Commenting on the Musharraf's uniform, he said that the General should doff his uniform "as soon as possible because it is not good for Pakistan's image".
Kok went on to say that Musharraf "promised to shed his uniform in 2004 too, but did not fulfil his promise. I hope this time he will abide by the constitution" and would resign from the post of General before November 15.
When asked what stand would the EU take if Musharraf did not doff his uniform, Kok said, "I can't tell you right away what our reaction will be because it depends on the circumstances."
Talking about the return of former Prime Ministers Benazir Bhutto and Nawaz Sharif, he said, "They should come back to their people. If there are cases against them, then they should defend themselves in the courts."
On reports that the Musharraf's regime would not allow Sharif to come back, Kok said: "The Supreme Court's ruling on the issue is very clear.
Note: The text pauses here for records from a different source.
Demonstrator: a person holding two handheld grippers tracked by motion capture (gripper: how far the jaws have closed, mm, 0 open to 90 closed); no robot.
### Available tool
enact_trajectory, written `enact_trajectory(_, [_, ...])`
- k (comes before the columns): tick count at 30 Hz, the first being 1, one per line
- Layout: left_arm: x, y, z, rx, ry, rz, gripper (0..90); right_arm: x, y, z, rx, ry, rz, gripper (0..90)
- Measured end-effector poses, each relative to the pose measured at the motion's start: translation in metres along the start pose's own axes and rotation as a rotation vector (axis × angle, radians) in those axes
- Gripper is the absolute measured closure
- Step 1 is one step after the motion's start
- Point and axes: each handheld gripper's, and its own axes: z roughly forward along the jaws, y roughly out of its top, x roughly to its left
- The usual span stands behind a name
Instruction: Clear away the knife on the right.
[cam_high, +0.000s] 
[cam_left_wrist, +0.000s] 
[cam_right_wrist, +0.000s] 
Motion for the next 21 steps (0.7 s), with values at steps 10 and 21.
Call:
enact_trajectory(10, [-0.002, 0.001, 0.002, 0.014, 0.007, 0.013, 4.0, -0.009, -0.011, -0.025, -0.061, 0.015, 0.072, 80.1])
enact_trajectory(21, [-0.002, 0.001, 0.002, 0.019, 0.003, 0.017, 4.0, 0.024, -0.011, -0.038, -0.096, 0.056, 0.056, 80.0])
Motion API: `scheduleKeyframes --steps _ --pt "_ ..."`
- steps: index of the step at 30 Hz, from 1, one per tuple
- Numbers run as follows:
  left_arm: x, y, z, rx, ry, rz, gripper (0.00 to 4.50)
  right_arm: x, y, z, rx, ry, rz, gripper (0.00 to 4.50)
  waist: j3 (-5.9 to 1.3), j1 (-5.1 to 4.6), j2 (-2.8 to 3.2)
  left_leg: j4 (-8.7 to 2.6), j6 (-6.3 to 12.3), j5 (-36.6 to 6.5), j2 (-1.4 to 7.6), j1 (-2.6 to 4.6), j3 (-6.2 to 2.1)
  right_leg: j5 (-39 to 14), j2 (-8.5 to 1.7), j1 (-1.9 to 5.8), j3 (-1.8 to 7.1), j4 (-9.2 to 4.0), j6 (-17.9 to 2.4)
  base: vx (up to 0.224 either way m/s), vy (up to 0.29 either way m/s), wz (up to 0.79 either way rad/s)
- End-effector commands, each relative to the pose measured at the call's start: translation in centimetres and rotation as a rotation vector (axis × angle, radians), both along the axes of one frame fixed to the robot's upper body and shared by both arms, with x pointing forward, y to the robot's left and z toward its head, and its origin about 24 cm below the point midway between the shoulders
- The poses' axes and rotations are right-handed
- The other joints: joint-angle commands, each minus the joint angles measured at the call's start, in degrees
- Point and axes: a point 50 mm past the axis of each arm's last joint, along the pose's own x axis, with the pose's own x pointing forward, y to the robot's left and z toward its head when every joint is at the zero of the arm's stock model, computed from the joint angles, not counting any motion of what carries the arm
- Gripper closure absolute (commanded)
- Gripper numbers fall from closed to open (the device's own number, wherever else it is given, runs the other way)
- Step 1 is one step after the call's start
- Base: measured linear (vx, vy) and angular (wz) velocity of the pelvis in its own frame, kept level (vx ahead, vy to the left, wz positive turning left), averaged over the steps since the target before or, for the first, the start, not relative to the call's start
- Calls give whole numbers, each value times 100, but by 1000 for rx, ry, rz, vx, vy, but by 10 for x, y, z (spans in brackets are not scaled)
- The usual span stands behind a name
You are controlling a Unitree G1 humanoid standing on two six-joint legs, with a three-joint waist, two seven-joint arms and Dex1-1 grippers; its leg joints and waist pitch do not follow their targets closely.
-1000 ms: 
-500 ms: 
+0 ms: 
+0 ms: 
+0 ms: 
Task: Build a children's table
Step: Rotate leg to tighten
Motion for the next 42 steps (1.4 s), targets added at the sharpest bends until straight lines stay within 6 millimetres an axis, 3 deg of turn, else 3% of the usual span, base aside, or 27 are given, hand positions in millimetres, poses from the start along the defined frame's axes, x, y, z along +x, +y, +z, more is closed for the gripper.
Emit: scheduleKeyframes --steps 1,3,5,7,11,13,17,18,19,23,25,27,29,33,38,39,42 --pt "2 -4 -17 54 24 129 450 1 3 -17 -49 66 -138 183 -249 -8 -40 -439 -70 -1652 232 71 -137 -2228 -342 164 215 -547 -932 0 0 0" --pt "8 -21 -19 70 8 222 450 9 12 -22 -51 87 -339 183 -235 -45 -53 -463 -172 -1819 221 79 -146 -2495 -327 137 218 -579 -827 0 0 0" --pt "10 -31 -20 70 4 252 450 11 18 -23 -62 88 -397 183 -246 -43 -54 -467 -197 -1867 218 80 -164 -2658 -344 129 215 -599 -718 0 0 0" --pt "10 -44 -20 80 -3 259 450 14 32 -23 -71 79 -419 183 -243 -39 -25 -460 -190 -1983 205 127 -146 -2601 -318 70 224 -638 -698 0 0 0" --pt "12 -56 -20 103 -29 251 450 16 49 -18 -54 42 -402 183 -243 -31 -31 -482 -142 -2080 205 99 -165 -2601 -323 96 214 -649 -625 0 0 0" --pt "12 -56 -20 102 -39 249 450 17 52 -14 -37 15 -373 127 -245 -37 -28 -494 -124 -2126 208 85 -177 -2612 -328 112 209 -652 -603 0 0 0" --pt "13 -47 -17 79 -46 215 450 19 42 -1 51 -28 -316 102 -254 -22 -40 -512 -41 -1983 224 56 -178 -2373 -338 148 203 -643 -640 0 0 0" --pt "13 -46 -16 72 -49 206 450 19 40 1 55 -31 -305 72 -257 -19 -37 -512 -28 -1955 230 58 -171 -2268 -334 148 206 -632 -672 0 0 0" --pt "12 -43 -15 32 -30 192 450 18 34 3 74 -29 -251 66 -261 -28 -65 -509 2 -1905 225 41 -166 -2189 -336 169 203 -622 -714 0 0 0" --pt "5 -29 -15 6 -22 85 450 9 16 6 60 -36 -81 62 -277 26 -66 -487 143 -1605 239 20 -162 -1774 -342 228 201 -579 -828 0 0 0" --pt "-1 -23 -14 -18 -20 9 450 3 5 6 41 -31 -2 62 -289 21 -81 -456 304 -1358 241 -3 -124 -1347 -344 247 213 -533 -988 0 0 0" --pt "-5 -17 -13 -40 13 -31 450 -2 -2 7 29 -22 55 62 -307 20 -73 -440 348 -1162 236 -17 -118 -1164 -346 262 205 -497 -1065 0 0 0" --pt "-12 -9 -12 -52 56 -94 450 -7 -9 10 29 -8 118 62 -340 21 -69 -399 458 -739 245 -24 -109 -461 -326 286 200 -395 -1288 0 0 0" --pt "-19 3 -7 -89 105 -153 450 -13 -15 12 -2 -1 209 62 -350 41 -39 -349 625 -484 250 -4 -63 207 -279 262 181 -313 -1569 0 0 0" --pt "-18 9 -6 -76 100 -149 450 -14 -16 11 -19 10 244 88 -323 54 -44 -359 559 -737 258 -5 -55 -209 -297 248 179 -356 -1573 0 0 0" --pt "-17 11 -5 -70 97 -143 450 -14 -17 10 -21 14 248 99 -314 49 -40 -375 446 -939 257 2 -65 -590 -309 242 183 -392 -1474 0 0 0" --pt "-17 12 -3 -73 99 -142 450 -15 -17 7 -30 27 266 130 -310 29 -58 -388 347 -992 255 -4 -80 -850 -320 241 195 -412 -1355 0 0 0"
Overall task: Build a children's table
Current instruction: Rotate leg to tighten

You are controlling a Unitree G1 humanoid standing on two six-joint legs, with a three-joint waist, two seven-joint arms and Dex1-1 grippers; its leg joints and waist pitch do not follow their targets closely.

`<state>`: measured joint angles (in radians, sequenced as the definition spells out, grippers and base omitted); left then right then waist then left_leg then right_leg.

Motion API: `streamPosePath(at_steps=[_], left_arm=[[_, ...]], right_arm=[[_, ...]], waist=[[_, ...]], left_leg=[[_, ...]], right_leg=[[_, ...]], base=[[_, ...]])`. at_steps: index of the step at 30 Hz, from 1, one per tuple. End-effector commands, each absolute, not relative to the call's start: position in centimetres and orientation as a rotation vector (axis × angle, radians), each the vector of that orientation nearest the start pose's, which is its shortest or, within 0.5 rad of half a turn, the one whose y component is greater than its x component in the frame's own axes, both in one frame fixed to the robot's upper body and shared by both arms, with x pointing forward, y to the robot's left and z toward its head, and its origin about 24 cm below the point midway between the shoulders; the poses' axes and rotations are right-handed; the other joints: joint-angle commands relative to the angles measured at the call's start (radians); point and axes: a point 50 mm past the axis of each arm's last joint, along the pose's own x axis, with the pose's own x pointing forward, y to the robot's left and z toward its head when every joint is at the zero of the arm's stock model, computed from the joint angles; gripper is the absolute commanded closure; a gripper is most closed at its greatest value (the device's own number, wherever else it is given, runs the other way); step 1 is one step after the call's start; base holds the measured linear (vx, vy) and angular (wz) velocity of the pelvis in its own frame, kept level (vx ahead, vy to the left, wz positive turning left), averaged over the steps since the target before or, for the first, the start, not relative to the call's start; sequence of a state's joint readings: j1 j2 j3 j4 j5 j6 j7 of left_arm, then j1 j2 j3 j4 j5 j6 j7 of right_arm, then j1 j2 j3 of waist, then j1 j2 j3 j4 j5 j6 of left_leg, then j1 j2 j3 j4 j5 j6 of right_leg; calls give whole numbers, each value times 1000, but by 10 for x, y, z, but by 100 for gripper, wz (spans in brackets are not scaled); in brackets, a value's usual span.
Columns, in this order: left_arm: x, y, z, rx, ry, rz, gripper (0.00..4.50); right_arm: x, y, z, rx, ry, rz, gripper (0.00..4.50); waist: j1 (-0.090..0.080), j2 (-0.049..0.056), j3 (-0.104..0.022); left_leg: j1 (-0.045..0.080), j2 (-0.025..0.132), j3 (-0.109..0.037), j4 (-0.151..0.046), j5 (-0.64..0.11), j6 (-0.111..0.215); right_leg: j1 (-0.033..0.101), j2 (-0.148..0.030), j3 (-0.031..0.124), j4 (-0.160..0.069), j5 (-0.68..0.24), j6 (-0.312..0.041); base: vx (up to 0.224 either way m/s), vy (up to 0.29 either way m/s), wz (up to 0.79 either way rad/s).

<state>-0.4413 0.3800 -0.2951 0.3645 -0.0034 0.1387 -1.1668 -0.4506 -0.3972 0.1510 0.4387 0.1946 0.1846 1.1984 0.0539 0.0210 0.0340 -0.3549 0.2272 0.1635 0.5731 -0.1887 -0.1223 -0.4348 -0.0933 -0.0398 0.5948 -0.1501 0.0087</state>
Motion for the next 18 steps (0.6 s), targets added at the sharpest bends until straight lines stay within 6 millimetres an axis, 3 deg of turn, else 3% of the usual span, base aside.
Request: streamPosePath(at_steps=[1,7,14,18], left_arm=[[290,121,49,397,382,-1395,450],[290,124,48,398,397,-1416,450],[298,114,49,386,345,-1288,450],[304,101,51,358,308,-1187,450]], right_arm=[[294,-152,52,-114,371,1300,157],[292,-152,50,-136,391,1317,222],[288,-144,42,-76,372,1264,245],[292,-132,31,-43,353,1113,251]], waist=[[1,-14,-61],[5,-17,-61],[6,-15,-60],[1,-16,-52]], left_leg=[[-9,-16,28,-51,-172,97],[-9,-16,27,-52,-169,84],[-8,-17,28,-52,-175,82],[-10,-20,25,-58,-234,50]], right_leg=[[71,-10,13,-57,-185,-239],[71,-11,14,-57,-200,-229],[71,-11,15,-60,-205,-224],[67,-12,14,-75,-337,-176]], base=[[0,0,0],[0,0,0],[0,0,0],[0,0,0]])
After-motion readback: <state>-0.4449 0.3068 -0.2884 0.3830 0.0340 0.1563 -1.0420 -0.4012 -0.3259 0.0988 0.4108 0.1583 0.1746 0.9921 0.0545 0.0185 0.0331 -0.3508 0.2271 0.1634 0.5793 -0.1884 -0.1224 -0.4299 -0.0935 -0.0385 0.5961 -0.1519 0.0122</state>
The only option for the government is to comply with the ruling."
The EU would send a delegation of 130 observers to monitor the process for the forthcoming general elections, he said.
The delegation would arrive in three groups. The first group of would reach Pakistan two months before the elections, while the second and third groups would arrive four to six weeks, and 10 days before the elections, respectively, Kok added.